Current Challenges in Development of Differentially Expressed and Prognostic Prostate Cancer Biomarkers

1Department of Urology, Barbara Ann Karmanos Cancer Institute, Wayne State University School of Medicine, Detroit, MI 48201, USA
2Department of Oncology, Barbara Ann Karmanos Cancer Institute, Wayne State University School of Medicine, Detroit, MI 48201, USA

Received 13 March 2012; Accepted 13 July 2012

Academic Editor: William Grizzle

Copyright © 2012 Steven M. Lucas and Elisabeth I. Heath. This is an open access article distributed under the Creative Commons Attribution License, which permits unrestricted use, distribution, and reproduction in any medium, provided the original work is properly cited.

Abstract

Introduction. Predicting the aggressiveness of prostate cancer at biopsy is invaluable in making treatment decisions. In this paper we review the differential expression of genes and microRNAs identified through microarray analysis as potentially useful markers for prostate cancer prognosis and discuss some of the challenges associated with their development. Methods. A review of the literature was conducted through Medline. Articles were identified through searches of the following terms: “prostate cancer AND differential expression”, “prostate cancer prognosis”, and “prostate cancer AND microRNAs”. Results.
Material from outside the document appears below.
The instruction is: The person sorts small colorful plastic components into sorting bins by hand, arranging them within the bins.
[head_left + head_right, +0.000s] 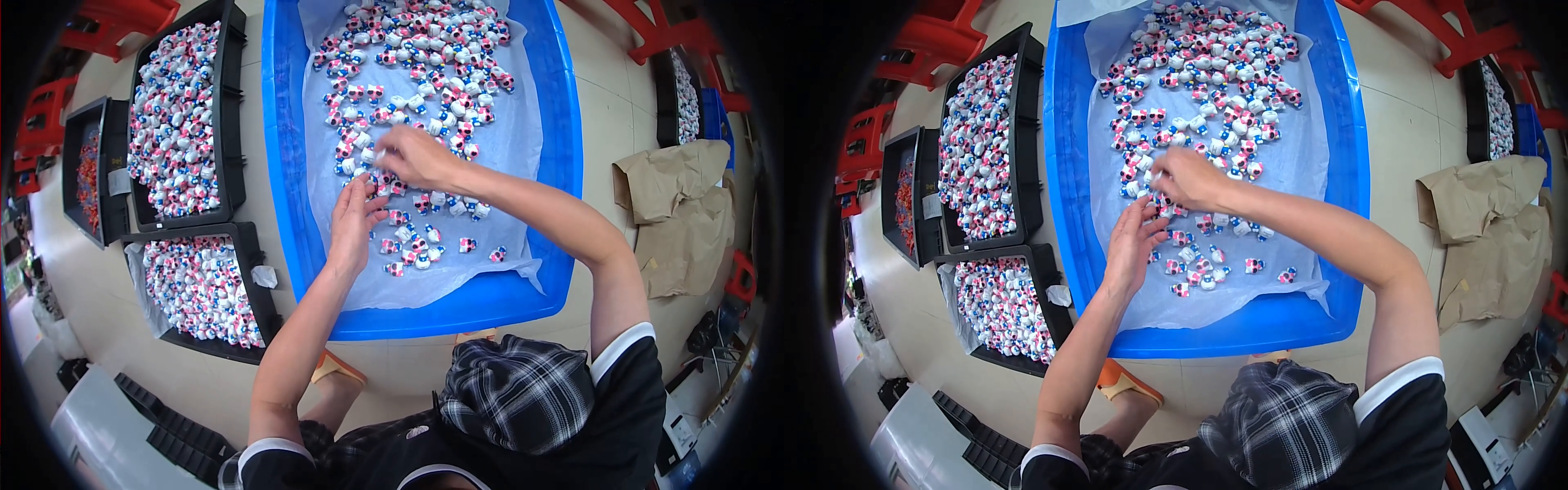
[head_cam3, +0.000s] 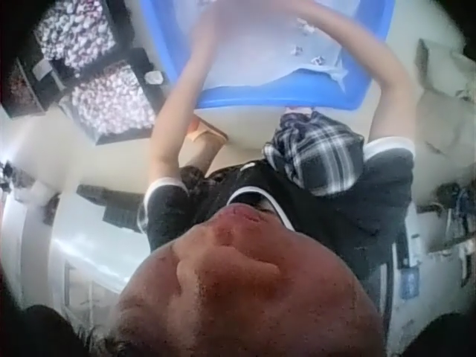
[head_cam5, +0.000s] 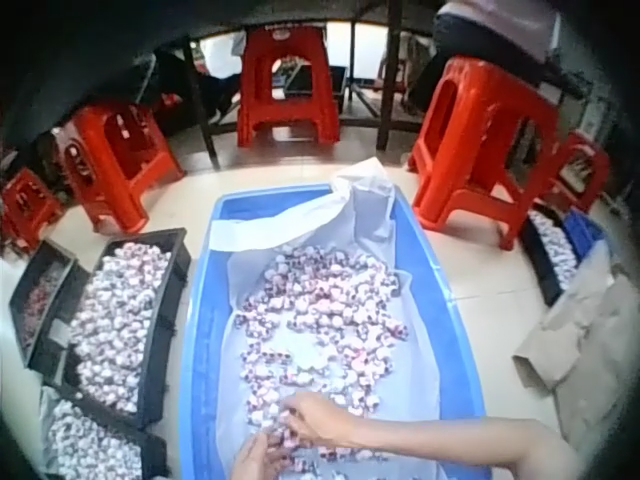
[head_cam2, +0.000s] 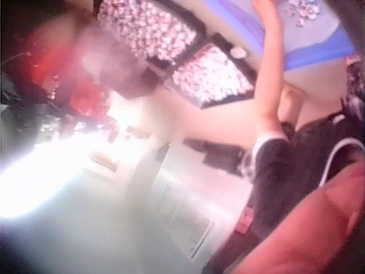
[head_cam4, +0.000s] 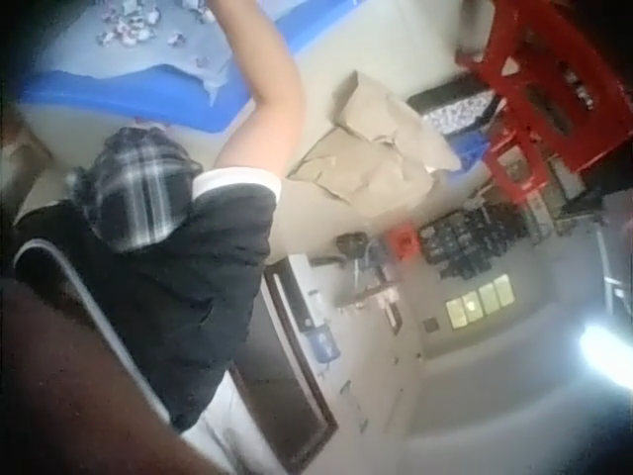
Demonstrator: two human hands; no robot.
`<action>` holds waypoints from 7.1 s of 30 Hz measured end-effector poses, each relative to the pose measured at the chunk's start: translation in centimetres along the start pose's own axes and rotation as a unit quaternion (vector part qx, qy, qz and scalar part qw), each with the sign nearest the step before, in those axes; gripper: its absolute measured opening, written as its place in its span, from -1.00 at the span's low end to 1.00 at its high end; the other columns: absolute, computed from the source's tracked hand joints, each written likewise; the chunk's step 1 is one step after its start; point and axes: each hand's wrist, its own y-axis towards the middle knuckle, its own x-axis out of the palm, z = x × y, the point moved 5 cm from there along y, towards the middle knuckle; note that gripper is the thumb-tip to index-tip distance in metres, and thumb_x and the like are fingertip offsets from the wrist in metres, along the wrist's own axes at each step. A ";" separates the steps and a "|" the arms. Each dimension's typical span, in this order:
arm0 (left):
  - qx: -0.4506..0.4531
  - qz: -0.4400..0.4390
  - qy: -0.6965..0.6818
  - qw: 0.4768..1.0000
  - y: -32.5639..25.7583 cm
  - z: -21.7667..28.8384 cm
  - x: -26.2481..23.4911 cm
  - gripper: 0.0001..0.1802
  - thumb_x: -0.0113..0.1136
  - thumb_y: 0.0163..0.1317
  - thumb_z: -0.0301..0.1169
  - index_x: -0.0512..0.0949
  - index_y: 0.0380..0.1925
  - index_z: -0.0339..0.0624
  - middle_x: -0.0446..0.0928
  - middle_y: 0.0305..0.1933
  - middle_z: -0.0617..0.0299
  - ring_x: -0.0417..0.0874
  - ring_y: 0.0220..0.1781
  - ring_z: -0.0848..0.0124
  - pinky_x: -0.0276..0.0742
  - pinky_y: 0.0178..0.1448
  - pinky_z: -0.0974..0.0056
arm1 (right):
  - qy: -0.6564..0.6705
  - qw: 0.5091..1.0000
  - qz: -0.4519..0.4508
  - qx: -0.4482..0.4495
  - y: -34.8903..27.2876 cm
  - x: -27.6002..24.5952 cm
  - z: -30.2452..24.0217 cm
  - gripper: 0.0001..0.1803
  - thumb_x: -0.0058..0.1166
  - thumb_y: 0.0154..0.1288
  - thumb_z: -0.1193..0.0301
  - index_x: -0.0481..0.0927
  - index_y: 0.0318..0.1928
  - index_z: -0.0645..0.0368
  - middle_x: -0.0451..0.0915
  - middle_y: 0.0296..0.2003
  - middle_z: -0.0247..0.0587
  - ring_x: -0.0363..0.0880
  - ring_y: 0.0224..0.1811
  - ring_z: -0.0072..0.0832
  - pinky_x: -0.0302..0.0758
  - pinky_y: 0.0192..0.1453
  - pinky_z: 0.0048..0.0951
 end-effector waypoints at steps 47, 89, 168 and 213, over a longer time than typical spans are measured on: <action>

Though numerous differentially expressed genes and microRNAs were identified as possible prognostic markers, the significance of several of these genes is either debated due to conflicting results or is not validated in other study populations. A few of the articles constructed predictive nomograms using a panel of biomarkers which require further validation. Challenges to the development of useful markers include different methodology, cancer heterogeneity, and sampling error. These can be overcome by categorizing prognostic factors into particular gene pathways or by supplementing biopsy information with blood or urine-based biomarkers. Conclusion. Though biomarkers based on differential expression offer the potential to improve decision making concerning prostate cancer, further validation of their utility and accuracy at the biopsy level is needed.